MATURITIES OF CERTIFICATES OF DEPOSIT $100,000 OR MORE AT DECEMBER 31:

(Dollars in Thousands) 2003 2002 2001 2000 1999
Under 3 months $ 10,316 $ 11,559 $ 15,478 $ 17,430 $ 12,261
3 to 6 months 18,964 23,793 25,279 6,871 8,275
6 to 12 months 40,701 9,277 7,515 16,639 23,174
Over 12 months 49,765 50,181 28,270 24,209 11,872
- --------------------------------------------------------------------------------
Total $ 119,746 $ 94,810 $ 76,542 $ 65,149 $ 55,582
================================================================================


ITEM 2. PROPERTIES
- -------------------

Peoples' sole banking subsidiary, Peoples Bank, generally owns its offices,
related facilities and unimproved real property. Peoples Bank operates offices
in Marietta (4 offices), Belpre (2 offices), Lowell, Lower Salem, Reno,
Nelsonville (2 offices), Athens (3 offices), The Plains, Middleport, Rutland,
Pomeroy (2 offices), Gallipolis, Cambridge (2 offices), Byesville, Quaker City,
Flushing, Caldwell, Chesterhill, McConnelsville, Baltimore, Lancaster, Delaware
and Granville, Ohio. In West Virginia, Peoples operates offices in Huntington,
Parkersburg (3 offices), Vienna, Point Pleasant (2 offices), New Martinsville (2
offices) and Steelton. Office locations in Kentucky include Greenup, Flatwoods,
South Shore, Grayson, Ashland (2 offices) and Russell.

Of the 49 banking offices, 12 are leased and the rest are owned. Rent expense on
the leased properties totaled $349,000 in 2003. The following are the only
properties that have a lease expiring on or before June 2005:

Location Address Lease Expiration Date
- ---------------------- ------------------------------- ---------------------
Kroger Office Washington Square March 2004 (a)
Marietta, Ohio

New Martinsville 1142 South Bridge Street March 2004 (a)
Wal-Mart Office New Martinsville, West Virginia

Parkersburg Office 2107 Pike Street April 2004 (a)
Parkersburg, West Virginia

South Shore Office 4718 James Hannah Drive August 2004
South Shore, Kentucky

(a) Date represents the ending date of the current lease period.
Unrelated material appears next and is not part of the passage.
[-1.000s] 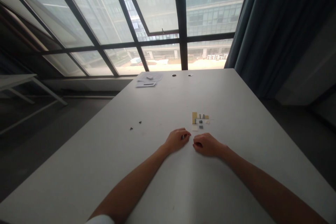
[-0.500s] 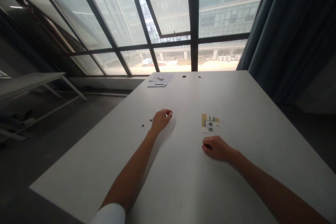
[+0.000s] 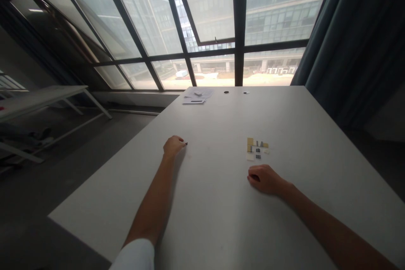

However,
Peoples has the option to renew the lease for another five-year period under the
terms of the lease agreement.

Additional information concerning the property and equipment owned or leased by
Peoples and its subsidiaries is incorporated herein by reference from Note 5 of
the Notes to the Consolidated Financial Statements included in Item 8 of this
Form 10-K.


ITEM 3. LEGAL PROCEEDINGS.
- ---------------------------

There are no pending legal proceedings to which Peoples or any of its
subsidiaries is a party or to which any of their property is subject other than
ordinary routine litigation to which Peoples' subsidiaries are parties
incidental to their respective businesses. Peoples considers none of such
proceedings to be material.


ITEM 4. SUBMISSION OF MATTERS TO A VOTE OF SECURITY HOLDERS.
- -------------------------------------------------------------

None.


EXECUTIVE OFFICERS OF THE REGISTRANT.
- -------------------------------------

Pursuant to General Instruction G of Form 10-K and Instruction 3 to Item 401(b)
of Regulation S-K, the following information regarding Peoples' executive
officers is included as an unnumbered item in Part I of this Form 10-K in lieu
of being included in the Peoples' definitive Proxy Statement relating to
Peoples' Annual Meeting of Shareholders to be held April 8, 2004 ("Peoples' 2004
Definitive Proxy Statement").

In addition to Robert E. Evans, Chairman of the Board, President and Chief
Executive Officer, and Mark F. Bradley, Chief Operating Officer, whose Item
401(b) information is included in Peoples' 2004 Definitive Proxy Statement under
"Election of Directors," the executive officers of Peoples are as follows as of
February 16, 2004:

Name Age Position
- --------------------- --- ----------------------------------------------
David B. Baker 57 Executive Vice President
John (Jack) W. Conlon 58 Chief Financial Officer and Treasurer
Larry E. Holdren 56 Executive Vice President
Carol A. Schneeberger 47 Executive Vice President/Operations
Joseph S. Yazombek 50 Executive Vice President/Chief Lending Officer

Mr. Baker became Executive Vice President of Peoples in February 1999. In
February 2000, Mr. Baker was appointed President of Peoples Bank's Investment
and Insurance Services (now known as Peoples Financial Advisors). Mr. Baker
previously served as President of Peoples Bank's Investment and Business
Division, beginning January 1998, and President of the Investment and Trust
Division of Peoples Bank, a position he held between 1991 and 1998. Mr. Baker
has held various positions in the Investment and Trust Division for Peoples Bank
since 1974.

Mr. Conlon has been Chief Financial Officer of Peoples since April 1991. He
became Treasurer of Peoples in April 1999. He has also served as Peoples Bank's
Chief Financial Officer since 1991 and Treasurer since 1985. Between 1982 and
1985, Mr. Conlon served as Controller of Peoples Bank.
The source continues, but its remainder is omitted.